Perhaps the most delicious irony is that here we have a student who is willing to disrupt an entire community for his own asserted values, no matter what level of discomfort, inconvenience or sense of threat threat that he might cause. That is real commitment! He does so in the name of his asserted religious values--values identical to those of 10's of millions of people, fwiw.

He passes out a religious tract that "also authorizes husbands to administer a "light strike" to their wives in cases of "serious moral misconduct." Well, thank God he is in an aikido class, because, the non-violent martial art that it is, this is the perfect place to learn those "light strikes."

Therefore, when this man who can't touch non-related women by his religion, but can hit related women (these are HIS assertions of what his religion is) goes home and when his wife or sister exhibits 'serious moral misconduct' (like talking to a Christian man or in the latter, going out with him, or in many such homes, wearing a dress that's too short, or refusing to wear the 'proper' head covering), he can use the shihonage he learned in class (whooops, that 'light' chastisement ended up in a torn ligament or a head injury) or one of those atemi that aikido is reportedly 99% of to put her back in line.

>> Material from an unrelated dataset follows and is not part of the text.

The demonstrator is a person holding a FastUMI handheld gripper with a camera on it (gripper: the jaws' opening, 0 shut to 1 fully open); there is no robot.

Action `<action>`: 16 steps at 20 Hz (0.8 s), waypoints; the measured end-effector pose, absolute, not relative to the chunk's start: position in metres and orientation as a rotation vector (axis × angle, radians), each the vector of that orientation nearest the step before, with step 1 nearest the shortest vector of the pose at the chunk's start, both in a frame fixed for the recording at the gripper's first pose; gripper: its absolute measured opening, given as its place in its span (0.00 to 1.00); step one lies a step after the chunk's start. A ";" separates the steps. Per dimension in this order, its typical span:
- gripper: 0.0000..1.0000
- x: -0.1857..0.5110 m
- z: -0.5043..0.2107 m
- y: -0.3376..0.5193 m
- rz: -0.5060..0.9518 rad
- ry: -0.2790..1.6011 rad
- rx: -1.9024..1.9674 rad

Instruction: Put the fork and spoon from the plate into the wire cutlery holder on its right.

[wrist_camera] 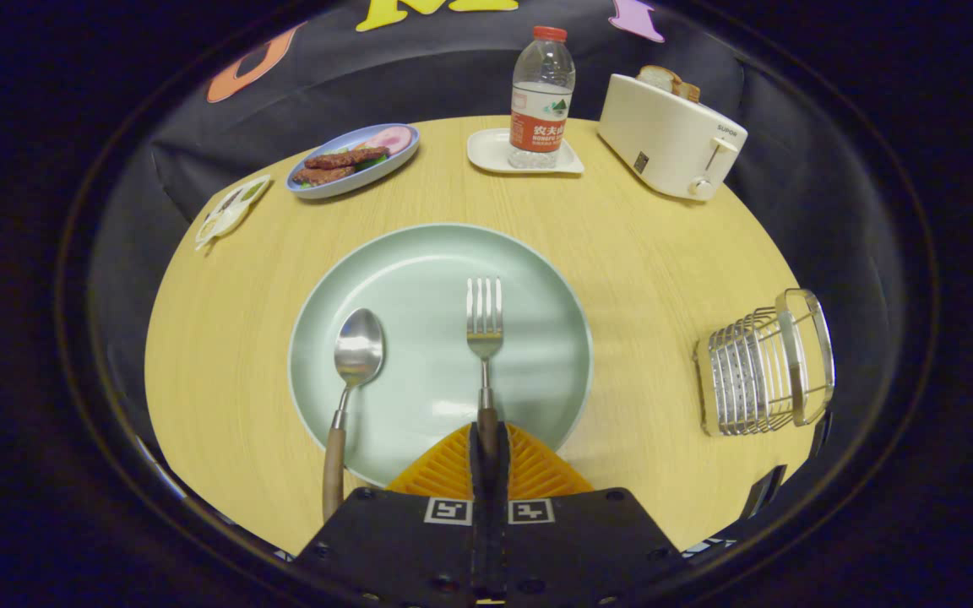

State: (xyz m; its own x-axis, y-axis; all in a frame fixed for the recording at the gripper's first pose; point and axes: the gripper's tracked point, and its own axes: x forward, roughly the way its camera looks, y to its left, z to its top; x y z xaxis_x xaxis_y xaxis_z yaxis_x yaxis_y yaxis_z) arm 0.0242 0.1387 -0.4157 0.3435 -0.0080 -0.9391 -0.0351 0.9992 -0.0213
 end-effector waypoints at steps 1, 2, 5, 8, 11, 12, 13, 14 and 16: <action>0.01 0.024 -0.410 0.137 0.022 1.226 -0.027; 0.01 0.022 -0.400 0.135 0.033 1.233 -0.009; 0.01 0.019 -0.363 0.121 0.067 1.238 0.001; 0.01 0.021 -0.322 0.086 0.063 1.224 -0.009; 0.01 0.018 -0.286 0.033 0.026 1.227 -0.028; 0.01 0.015 -0.277 0.013 0.012 1.233 -0.041; 0.01 0.010 -0.270 -0.004 -0.002 1.245 -0.046; 0.01 0.005 -0.266 -0.020 -0.014 1.261 -0.047; 0.01 -0.006 -0.264 -0.045 -0.020 1.302 -0.048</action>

In other words, this flaccid instructor is morally culpable for any injuries or violence this man commits, given that the instructor has made him more able to commit it.

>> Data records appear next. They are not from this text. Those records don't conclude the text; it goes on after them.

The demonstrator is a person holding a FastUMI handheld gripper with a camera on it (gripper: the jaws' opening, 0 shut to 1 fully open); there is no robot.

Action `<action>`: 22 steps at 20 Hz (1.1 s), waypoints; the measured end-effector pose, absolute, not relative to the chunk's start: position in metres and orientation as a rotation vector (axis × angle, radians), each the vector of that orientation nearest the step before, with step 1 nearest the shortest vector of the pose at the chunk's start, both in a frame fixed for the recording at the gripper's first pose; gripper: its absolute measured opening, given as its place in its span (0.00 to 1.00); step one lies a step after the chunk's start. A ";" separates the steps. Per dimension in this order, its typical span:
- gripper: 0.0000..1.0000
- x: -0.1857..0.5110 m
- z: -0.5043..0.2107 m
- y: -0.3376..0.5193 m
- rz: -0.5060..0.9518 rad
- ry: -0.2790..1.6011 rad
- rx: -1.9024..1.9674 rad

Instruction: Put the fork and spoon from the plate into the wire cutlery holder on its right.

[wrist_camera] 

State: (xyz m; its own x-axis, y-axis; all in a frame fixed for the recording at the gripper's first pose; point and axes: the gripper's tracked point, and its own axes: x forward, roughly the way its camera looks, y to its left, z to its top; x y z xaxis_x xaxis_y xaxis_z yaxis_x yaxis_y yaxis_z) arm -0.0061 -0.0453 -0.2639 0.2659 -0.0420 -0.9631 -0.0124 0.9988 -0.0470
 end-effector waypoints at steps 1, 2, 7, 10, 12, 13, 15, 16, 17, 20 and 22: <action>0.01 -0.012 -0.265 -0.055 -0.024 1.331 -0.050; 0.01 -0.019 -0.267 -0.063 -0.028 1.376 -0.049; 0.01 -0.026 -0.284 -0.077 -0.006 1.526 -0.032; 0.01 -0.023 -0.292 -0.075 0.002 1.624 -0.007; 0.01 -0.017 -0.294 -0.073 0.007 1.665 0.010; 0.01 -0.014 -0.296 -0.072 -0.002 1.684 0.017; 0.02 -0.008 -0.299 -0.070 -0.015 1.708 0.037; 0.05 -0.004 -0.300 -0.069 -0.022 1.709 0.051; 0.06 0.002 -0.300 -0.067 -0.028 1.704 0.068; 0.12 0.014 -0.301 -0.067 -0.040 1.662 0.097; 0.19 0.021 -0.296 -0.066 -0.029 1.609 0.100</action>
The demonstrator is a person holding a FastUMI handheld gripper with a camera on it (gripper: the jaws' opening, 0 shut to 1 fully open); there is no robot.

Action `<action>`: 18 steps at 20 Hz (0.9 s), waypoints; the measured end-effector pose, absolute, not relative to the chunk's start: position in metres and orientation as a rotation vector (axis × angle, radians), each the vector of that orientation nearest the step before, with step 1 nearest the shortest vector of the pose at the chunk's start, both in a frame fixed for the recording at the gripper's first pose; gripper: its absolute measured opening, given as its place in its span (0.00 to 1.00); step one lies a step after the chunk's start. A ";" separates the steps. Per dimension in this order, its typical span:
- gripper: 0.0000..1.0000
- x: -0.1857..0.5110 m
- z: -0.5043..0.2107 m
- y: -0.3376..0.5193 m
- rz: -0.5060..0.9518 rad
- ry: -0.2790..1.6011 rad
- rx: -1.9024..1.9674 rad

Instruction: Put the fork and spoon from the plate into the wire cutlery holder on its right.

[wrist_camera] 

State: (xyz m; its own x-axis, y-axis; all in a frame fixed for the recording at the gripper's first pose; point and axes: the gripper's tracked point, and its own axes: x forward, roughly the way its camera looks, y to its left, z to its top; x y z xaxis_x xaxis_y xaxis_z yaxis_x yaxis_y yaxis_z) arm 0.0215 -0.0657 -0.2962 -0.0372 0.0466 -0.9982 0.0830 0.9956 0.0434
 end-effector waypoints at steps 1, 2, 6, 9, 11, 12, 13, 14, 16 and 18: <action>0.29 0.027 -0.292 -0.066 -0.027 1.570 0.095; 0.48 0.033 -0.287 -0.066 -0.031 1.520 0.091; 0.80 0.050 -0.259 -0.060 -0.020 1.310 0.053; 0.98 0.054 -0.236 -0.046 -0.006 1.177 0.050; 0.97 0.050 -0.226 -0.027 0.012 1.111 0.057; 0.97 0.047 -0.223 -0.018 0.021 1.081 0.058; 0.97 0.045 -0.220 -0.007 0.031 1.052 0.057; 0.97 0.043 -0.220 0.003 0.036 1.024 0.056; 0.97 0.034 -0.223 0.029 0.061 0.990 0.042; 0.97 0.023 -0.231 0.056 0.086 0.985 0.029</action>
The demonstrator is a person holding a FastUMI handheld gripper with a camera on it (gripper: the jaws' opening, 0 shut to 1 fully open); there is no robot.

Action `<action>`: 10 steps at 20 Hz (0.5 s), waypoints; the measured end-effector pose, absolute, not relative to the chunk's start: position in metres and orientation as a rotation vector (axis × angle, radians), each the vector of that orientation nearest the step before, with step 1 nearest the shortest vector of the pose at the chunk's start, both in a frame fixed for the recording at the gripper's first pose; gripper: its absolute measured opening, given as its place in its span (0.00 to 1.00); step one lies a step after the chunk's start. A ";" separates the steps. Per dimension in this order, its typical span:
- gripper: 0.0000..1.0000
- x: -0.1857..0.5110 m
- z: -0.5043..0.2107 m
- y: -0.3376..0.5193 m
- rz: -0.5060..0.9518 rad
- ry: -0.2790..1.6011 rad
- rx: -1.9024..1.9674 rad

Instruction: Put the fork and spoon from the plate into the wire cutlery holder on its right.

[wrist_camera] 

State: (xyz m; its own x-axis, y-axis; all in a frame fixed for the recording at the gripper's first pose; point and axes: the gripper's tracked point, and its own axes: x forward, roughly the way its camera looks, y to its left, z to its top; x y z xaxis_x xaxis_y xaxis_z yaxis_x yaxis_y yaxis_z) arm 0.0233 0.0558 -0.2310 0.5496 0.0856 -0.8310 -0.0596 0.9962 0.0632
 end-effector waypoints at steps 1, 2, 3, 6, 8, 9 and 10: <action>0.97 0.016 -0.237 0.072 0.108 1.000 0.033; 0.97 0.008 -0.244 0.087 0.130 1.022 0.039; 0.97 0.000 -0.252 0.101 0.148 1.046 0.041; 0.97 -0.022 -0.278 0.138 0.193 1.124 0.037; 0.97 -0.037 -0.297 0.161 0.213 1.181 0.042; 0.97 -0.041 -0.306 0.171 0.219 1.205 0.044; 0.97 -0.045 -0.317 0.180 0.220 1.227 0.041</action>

I am reminded of H.G. Wells - the Morlocks and Eloi. And lest, in my disgust, anyone throws out the usual accusations of what I might mean--I am talking about the relational dynamic between a forceful ideology that is sure of itself - committed - opposes to a liberal ideology that values only not giving offense (which it defines as anyone asserting offense based on their own values).

And yes, this directly concerns aikido. If one is teaching a martial art, one must take responsibility for what one teaches and who one teaches. And one must embody integrity in the process. This instructor has failed on all counts. (as has the social system which supports such policies as described in the article).